Hartog Peter B R, Westerlund Annie M, Tetko Igor V, Genheden Samuel
Molecular AI, Discovery Sciences, R&D, AstraZeneca, Pepparedsleden 1, 431 83 Mölndal, Sweden.
Institute of Structural Biology, Molecular Targets and Therapeutics Center, Helmholtz Munich - German Research Center for Environmental Health (GmbH), Ingolstädter Landstraße 1, 85764 Neuherberg, Germany.
J Chem Inf Model. 2025 Feb 24;65(4):1771-1781. doi: 10.1021/acs.jcim.4c01821. Epub 2025 Jan 31.
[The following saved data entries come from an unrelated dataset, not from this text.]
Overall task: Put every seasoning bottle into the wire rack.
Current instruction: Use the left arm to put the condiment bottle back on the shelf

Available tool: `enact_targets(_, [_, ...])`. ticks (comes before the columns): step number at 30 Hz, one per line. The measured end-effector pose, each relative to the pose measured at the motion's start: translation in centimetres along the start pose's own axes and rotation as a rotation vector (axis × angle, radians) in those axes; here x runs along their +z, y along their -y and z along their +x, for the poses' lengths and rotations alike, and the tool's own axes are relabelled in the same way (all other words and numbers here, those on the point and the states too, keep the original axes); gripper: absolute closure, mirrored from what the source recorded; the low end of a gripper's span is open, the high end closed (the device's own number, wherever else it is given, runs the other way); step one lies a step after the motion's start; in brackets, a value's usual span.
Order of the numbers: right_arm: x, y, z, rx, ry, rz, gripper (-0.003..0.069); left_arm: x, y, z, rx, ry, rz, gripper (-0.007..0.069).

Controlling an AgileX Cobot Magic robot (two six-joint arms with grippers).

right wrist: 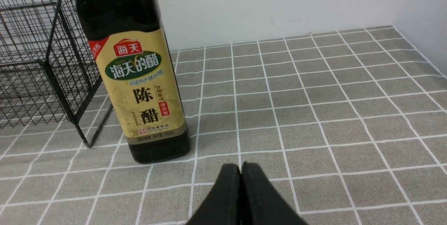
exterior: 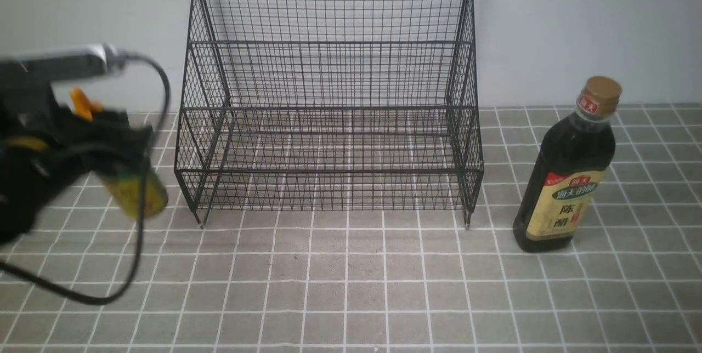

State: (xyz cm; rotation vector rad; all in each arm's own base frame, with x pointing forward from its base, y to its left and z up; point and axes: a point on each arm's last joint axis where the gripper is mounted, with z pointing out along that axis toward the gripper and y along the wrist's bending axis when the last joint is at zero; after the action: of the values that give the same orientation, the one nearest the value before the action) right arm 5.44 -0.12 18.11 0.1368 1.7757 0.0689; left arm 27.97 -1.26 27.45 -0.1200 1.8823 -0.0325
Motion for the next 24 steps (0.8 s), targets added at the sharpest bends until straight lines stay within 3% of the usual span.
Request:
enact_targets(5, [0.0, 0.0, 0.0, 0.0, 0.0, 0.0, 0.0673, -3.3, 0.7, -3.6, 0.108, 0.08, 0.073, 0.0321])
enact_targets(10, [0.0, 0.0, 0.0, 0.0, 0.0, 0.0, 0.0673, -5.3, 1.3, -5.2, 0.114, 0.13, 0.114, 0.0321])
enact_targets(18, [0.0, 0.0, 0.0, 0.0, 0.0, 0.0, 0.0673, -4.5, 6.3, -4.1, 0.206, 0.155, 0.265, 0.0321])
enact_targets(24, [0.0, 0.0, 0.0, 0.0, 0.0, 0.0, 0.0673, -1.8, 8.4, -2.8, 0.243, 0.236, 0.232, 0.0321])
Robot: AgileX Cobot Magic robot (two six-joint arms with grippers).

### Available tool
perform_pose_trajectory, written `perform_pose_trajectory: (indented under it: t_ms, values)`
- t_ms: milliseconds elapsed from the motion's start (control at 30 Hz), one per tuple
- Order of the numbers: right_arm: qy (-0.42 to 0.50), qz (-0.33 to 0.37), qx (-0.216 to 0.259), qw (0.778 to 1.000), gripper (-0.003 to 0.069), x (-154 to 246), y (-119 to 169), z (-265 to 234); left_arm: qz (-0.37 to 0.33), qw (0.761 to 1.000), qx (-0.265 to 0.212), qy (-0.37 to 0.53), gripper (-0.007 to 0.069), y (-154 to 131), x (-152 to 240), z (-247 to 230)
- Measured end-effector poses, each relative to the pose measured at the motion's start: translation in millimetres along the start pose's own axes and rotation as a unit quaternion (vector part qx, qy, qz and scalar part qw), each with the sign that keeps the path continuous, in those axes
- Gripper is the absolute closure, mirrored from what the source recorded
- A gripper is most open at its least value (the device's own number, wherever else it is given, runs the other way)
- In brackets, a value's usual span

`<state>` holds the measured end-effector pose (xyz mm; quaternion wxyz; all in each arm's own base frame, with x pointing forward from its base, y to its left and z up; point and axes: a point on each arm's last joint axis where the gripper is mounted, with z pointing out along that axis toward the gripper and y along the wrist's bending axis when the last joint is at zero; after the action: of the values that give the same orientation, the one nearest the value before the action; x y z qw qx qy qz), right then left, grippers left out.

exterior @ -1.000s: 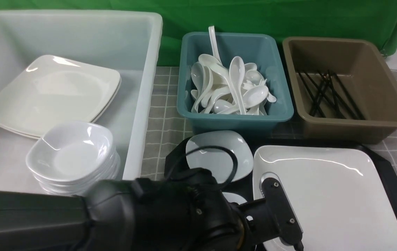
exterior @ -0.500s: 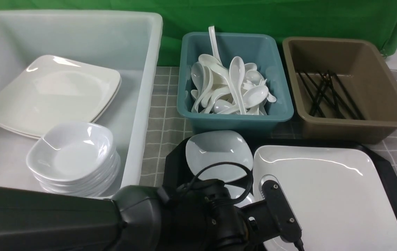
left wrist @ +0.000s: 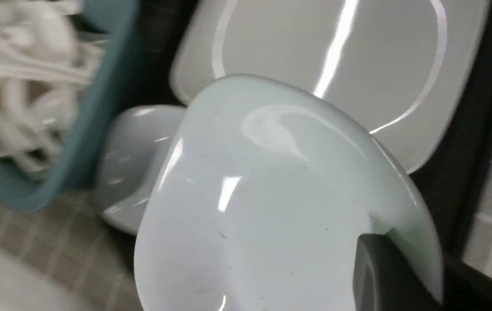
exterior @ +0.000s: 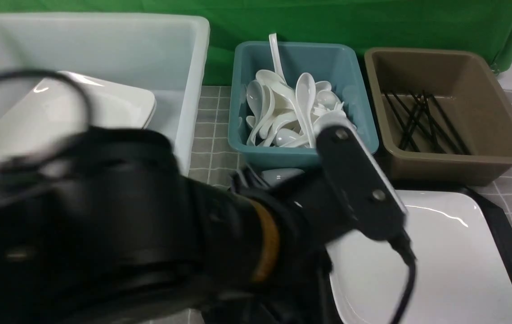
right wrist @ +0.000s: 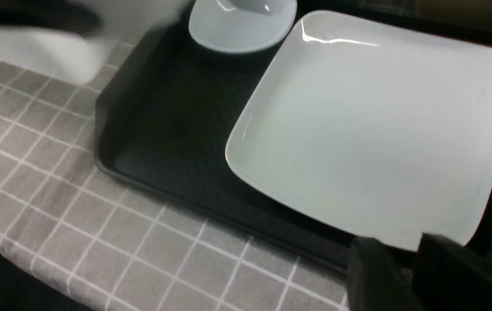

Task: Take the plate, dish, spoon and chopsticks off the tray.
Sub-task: Use the left arm to put the small plate into the large storage box on the left

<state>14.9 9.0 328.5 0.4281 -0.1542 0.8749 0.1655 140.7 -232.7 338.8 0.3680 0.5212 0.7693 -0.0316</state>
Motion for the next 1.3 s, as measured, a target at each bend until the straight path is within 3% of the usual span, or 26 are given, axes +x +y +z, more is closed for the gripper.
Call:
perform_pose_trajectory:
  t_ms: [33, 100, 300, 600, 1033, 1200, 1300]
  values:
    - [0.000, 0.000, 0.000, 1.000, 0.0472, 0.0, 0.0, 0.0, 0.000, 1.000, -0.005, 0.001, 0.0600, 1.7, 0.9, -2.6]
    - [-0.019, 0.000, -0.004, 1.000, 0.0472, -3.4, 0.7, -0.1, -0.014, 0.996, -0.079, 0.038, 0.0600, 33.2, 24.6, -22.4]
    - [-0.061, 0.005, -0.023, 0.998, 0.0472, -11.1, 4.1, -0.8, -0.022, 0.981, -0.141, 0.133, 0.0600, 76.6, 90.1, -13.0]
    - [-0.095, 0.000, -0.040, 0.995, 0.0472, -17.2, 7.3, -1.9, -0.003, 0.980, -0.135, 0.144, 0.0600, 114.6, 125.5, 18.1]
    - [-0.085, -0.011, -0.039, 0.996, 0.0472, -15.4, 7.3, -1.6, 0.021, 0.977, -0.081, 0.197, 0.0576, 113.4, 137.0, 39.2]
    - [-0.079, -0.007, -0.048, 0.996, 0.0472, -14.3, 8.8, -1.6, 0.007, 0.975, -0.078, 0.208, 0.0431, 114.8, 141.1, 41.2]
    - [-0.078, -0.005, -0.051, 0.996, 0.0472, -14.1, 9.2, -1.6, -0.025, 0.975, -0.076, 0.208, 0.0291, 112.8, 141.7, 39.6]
The efficiency of machine learning (ML) models is crucial to minimize inference times and reduce the carbon footprints of models deployed in production environments. Current models employed in retrosynthesis to generate a synthesis route from a target molecule to purchasable compounds are prohibitively slow. The model operates in a single-step fashion in a tree search algorithm by predicting reactant molecules given a product molecule as input. In this study, we investigate the ability of alternative transformer architectures, knowledge distillation (KD), and simple hyper-parameter optimization to decrease inference times of the Chemformer model. Initially, we assess the ability of closely related transformer architectures and conclude that these models under-performed when using KD. Additionally, we investigate the effects of feature-based and response-based KD together with hyper-parameters optimized based on inference sample time and model accuracy. We find that although reducing model size and improving single-step speed are important, our results indicate that multi-step search efficiency is more significantly influenced by the diversity and confidence of single-step models. Based on this work, further research should use KD in combination with other techniques, as multi-step speed continues to prevent proper integration of synthesis planning. However, in Monte Carlo-based (MC) multi-step retrosynthesis, other factors play a crucial role in balancing exploration and exploitation during the search process, often outweighing the direct impact of single-step model speed and carbon footprints.
机器学习(ML)模型的效率对于最大限度地减少推理时间和降低生产环境中部署模型的碳足迹至关重要。目前用于逆合成以从目标分子生成可购买化合物的合成路线的模型速度极慢。该模型在树搜索算法中以单步方式运行,通过将产物分子作为输入来预测反应物分子。在本研究中,我们研究了替代变压器架构、知识蒸馏(KD)和简单超参数优化降低Chemformer模型推理时间的能力。最初,我们评估了密切相关的变压器架构的能力,并得出结论,这些模型在使用KD时表现不佳。此外,我们研究了基于特征和基于响应的KD以及基于推理采样时间和模型准确性优化的超参数的影响。我们发现,虽然减小模型大小和提高单步速度很重要,但我们的结果表明,多步搜索效率受单步模型的多样性和置信度影响更大。基于这项工作,进一步的研究应将KD与其他技术结合使用,因为多步速度仍然阻碍了合成规划的适当整合。然而,在基于蒙特卡罗(MC)的多步逆合成中,其他因素在搜索过程中平衡探索和利用方面起着关键作用,其影响往往超过单步模型速度和碳足迹的直接影响。